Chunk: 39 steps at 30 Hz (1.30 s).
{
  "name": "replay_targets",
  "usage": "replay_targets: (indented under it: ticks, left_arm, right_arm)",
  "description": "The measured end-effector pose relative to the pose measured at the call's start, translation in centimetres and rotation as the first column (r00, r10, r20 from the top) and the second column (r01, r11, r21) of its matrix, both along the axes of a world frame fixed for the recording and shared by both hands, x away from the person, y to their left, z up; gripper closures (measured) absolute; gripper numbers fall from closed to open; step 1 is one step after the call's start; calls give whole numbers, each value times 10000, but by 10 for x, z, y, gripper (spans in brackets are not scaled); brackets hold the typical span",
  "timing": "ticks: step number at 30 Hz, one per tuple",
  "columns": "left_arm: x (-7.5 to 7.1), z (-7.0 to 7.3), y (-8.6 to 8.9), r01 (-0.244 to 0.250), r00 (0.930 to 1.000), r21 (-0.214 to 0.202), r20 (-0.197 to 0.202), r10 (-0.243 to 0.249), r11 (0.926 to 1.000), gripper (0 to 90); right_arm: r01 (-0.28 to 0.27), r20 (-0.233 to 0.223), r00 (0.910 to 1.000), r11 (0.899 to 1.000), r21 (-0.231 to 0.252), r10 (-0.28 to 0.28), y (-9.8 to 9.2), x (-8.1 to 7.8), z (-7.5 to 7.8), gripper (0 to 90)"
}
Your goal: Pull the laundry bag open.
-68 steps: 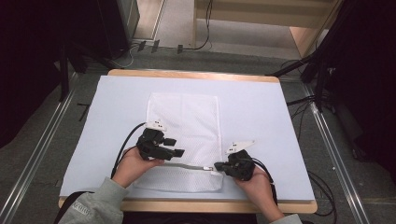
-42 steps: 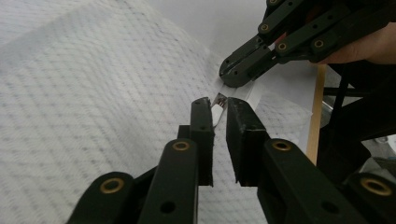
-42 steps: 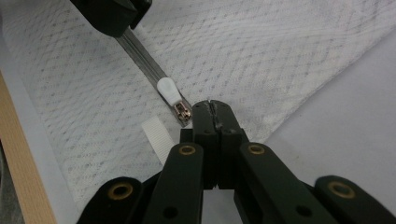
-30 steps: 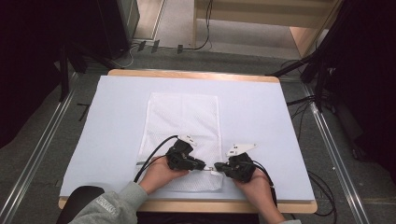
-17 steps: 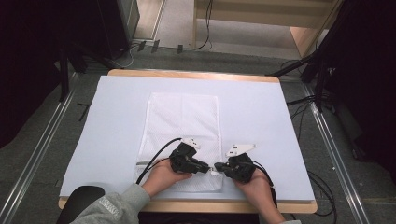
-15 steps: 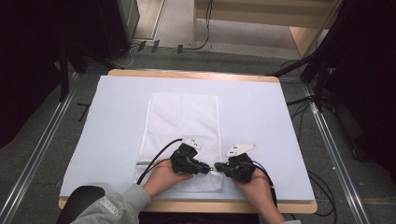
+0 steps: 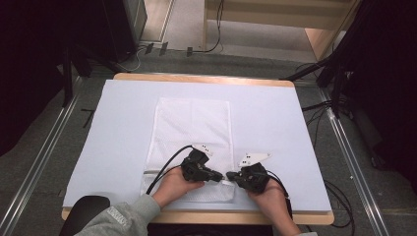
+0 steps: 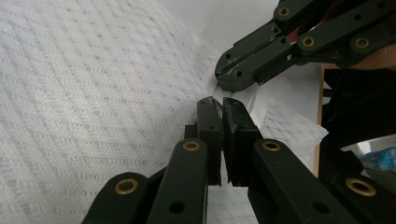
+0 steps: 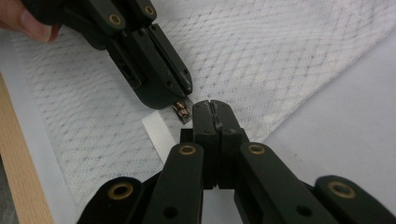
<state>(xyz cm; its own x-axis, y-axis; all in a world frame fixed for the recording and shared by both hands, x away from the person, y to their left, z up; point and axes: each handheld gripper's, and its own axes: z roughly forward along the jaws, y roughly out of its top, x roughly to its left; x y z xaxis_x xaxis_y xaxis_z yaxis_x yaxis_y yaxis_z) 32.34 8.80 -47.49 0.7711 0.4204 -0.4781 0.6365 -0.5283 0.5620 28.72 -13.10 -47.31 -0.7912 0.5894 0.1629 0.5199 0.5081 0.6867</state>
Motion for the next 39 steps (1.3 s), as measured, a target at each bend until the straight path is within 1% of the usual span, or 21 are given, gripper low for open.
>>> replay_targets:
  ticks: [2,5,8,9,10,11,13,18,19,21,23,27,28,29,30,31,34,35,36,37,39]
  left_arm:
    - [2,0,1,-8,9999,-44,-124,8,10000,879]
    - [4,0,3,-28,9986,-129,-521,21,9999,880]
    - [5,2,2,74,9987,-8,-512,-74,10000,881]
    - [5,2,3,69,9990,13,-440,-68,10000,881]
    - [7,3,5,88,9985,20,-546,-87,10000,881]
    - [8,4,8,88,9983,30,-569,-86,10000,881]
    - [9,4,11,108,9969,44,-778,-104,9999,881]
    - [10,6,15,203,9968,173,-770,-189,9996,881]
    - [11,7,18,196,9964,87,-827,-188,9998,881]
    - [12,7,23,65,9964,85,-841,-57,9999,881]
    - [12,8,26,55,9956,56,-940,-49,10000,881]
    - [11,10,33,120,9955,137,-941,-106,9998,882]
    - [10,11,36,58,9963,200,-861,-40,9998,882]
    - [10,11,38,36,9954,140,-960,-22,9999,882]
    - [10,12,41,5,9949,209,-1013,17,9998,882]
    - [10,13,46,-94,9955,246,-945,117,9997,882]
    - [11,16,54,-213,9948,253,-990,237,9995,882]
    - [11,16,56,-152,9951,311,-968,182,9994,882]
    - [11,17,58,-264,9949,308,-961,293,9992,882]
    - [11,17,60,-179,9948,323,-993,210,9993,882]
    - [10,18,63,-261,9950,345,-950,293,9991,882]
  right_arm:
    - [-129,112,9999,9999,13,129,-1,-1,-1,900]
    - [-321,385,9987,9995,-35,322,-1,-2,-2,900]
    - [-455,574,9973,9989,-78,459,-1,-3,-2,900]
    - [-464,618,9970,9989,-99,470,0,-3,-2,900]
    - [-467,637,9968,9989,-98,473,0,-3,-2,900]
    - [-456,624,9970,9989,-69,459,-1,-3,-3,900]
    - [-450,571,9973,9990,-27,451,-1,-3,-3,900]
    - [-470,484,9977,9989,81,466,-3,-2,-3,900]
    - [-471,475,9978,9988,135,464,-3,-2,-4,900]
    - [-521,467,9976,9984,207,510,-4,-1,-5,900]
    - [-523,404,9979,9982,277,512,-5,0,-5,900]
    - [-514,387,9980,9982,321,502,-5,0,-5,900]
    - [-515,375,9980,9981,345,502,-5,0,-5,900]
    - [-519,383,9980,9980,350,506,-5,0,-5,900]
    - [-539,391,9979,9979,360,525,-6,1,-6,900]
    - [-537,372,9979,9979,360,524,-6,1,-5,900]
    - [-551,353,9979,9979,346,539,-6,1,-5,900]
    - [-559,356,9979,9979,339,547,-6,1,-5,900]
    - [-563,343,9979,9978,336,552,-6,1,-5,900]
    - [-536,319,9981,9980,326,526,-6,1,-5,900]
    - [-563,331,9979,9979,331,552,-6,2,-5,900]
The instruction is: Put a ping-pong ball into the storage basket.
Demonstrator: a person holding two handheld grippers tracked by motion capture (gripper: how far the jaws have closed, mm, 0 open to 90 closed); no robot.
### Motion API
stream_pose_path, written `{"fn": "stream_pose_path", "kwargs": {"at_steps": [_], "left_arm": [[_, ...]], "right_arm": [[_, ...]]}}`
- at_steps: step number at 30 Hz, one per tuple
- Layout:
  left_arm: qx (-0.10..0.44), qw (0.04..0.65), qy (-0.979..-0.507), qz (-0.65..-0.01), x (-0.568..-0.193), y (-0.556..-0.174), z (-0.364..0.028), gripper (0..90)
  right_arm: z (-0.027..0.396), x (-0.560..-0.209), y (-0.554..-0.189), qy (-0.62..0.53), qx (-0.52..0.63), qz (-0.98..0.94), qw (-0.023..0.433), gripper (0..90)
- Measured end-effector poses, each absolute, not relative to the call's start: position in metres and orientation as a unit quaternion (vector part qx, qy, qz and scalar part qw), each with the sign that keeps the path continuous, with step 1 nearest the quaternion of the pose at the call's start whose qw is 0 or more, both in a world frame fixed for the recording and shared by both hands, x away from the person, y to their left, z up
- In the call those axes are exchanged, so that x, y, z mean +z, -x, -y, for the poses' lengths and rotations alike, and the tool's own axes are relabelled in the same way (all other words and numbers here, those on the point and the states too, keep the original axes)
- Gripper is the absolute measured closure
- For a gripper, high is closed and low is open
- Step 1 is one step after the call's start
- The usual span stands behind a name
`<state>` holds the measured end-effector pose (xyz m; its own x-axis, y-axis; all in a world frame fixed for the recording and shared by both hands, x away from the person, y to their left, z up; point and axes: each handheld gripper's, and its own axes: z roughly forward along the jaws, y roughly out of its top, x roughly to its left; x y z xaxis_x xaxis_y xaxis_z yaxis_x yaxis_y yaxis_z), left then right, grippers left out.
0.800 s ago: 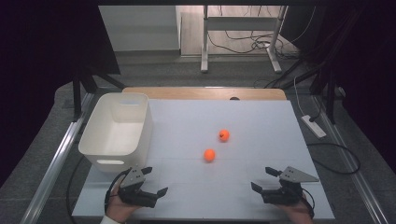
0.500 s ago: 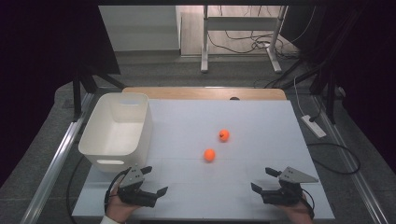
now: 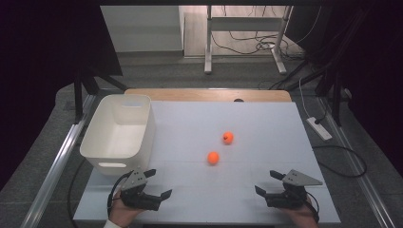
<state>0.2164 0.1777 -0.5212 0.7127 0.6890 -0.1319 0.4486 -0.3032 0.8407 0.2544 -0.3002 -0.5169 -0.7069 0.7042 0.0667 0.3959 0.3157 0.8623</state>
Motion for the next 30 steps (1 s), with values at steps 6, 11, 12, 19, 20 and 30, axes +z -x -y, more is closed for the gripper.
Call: {"fn": "stream_pose_path", "kwargs": {"at_steps": [6, 11, 12, 19, 20, 30], "left_arm": [[0.129, 0.472, -0.794, -0.361, -0.519, -0.220, -0.174, 5.6], [0.130, 0.460, -0.799, -0.364, -0.519, -0.221, -0.167, 5.6], [0.130, 0.459, -0.800, -0.365, -0.519, -0.221, -0.167, 5.6], [0.133, 0.450, -0.805, -0.363, -0.511, -0.224, -0.159, 5.7], [0.133, 0.450, -0.805, -0.363, -0.510, -0.224, -0.158, 5.7], [0.135, 0.450, -0.812, -0.346, -0.496, -0.232, -0.149, 5.8]], "right_arm": [[0.301, -0.517, -0.255, -0.345, 0.475, -0.793, 0.161, 13.9], [0.301, -0.517, -0.256, -0.341, 0.477, -0.794, 0.160, 14.0], [0.301, -0.517, -0.256, -0.339, 0.478, -0.794, 0.159, 14.0], [0.299, -0.516, -0.258, -0.341, 0.482, -0.792, 0.156, 14.1], [0.299, -0.516, -0.259, -0.341, 0.481, -0.792, 0.156, 14.1], [0.298, -0.516, -0.257, -0.347, 0.477, -0.791, 0.161, 14.1]]}}
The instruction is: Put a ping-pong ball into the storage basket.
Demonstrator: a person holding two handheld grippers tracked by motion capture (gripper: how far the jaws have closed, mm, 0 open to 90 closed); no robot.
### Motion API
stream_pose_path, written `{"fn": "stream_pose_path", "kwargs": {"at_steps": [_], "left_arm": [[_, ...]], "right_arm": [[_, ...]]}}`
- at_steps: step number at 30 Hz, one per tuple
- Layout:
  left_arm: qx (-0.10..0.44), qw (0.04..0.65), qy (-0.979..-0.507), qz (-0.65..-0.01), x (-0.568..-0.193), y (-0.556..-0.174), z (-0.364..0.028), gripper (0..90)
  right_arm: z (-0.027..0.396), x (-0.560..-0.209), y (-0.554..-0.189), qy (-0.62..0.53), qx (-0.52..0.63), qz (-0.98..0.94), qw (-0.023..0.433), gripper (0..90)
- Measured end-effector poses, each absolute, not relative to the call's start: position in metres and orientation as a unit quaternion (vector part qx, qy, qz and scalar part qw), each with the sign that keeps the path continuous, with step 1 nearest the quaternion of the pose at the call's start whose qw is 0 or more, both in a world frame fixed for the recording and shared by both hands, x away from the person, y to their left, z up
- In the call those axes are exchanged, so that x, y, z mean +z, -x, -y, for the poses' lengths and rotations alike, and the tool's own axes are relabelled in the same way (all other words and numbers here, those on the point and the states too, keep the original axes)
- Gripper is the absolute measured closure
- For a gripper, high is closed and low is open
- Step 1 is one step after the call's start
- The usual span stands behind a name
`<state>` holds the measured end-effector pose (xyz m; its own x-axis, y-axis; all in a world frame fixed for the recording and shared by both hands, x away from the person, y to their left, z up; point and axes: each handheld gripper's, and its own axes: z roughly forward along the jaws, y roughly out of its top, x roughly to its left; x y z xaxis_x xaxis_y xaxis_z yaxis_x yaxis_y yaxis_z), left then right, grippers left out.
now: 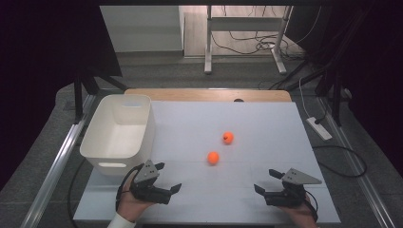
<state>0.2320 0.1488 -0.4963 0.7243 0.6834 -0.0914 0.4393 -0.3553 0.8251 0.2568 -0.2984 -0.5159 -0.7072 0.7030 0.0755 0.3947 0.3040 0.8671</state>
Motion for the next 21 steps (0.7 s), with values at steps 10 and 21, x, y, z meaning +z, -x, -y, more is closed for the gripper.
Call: {"fn": "stream_pose_path", "kwargs": {"at_steps": [10, 21], "left_arm": [[0.126, 0.450, -0.818, -0.336, -0.493, -0.242, -0.136, 5.8], [0.119, 0.453, -0.818, -0.333, -0.487, -0.250, -0.127, 5.9]], "right_arm": [[0.298, -0.516, -0.257, -0.346, 0.477, -0.791, 0.161, 14.1], [0.298, -0.516, -0.257, -0.346, 0.479, -0.790, 0.164, 14.1]]}}
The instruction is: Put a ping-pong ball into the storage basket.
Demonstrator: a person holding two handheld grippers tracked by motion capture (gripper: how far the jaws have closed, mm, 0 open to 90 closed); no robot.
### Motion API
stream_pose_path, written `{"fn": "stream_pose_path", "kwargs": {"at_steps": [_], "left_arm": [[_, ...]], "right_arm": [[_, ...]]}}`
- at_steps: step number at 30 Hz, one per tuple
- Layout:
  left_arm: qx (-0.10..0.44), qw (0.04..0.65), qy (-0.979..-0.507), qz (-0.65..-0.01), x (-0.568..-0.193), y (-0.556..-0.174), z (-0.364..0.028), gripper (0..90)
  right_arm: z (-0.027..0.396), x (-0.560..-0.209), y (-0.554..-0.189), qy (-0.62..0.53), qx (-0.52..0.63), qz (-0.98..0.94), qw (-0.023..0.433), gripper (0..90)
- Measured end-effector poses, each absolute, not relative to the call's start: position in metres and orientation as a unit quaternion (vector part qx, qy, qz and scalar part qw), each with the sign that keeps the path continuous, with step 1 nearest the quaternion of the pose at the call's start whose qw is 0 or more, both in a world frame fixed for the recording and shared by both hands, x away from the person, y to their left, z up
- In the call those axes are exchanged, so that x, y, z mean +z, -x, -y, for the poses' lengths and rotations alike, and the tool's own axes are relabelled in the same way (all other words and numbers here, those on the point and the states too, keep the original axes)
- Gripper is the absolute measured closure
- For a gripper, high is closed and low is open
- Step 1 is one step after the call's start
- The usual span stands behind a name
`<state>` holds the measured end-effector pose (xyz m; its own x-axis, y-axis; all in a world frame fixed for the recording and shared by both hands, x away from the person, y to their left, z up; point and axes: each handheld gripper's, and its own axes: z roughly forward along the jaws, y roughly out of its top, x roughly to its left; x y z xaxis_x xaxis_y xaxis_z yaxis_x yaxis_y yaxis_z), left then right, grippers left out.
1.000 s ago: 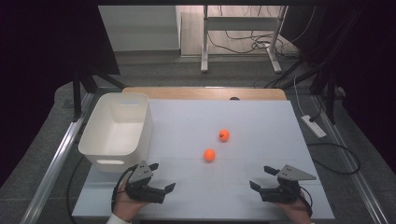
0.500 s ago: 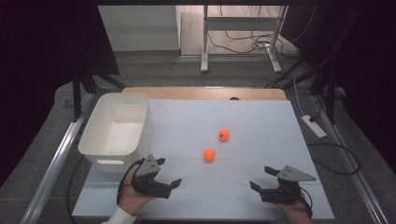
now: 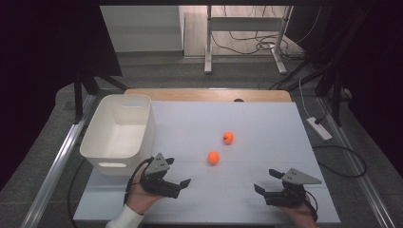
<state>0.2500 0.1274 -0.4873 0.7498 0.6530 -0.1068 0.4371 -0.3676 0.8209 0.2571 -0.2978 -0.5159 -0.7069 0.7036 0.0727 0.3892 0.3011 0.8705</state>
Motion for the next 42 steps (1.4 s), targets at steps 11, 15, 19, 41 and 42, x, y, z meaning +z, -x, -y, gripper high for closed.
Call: {"fn": "stream_pose_path", "kwargs": {"at_steps": [11, 15, 19, 41, 42], "left_arm": [[0.123, 0.457, -0.819, -0.325, -0.482, -0.257, -0.119, 6.1], [0.121, 0.457, -0.820, -0.323, -0.481, -0.259, -0.115, 6.1], [0.119, 0.455, -0.823, -0.318, -0.478, -0.263, -0.111, 6.1], [0.111, 0.451, -0.831, -0.306, -0.469, -0.281, -0.090, 6.2], [0.111, 0.450, -0.832, -0.305, -0.469, -0.282, -0.088, 6.2]], "right_arm": [[0.297, -0.515, -0.256, -0.342, 0.482, -0.789, 0.167, 14.4], [0.297, -0.515, -0.257, -0.343, 0.482, -0.789, 0.167, 14.4], [0.297, -0.515, -0.257, -0.343, 0.481, -0.789, 0.169, 14.4], [0.298, -0.516, -0.257, -0.344, 0.478, -0.790, 0.170, 14.4], [0.298, -0.516, -0.257, -0.344, 0.478, -0.790, 0.171, 14.4]]}}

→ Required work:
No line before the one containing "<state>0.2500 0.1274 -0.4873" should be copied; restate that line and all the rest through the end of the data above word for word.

→ Response:
<state>0.2500 0.1274 -0.4873 0.7498 0.6530 -0.1068 0.4371 -0.3676 0.8209 0.2571 -0.2978 -0.5159 -0.7069 0.7036 0.0727 0.3892 0.3011 0.8705</state>
Motion for the next 42 steps (1.4 s), targets at steps 11, 15, 19, 41 and 42, x, y, z meaning +z, -x, -y, gripper high for closed.
Call: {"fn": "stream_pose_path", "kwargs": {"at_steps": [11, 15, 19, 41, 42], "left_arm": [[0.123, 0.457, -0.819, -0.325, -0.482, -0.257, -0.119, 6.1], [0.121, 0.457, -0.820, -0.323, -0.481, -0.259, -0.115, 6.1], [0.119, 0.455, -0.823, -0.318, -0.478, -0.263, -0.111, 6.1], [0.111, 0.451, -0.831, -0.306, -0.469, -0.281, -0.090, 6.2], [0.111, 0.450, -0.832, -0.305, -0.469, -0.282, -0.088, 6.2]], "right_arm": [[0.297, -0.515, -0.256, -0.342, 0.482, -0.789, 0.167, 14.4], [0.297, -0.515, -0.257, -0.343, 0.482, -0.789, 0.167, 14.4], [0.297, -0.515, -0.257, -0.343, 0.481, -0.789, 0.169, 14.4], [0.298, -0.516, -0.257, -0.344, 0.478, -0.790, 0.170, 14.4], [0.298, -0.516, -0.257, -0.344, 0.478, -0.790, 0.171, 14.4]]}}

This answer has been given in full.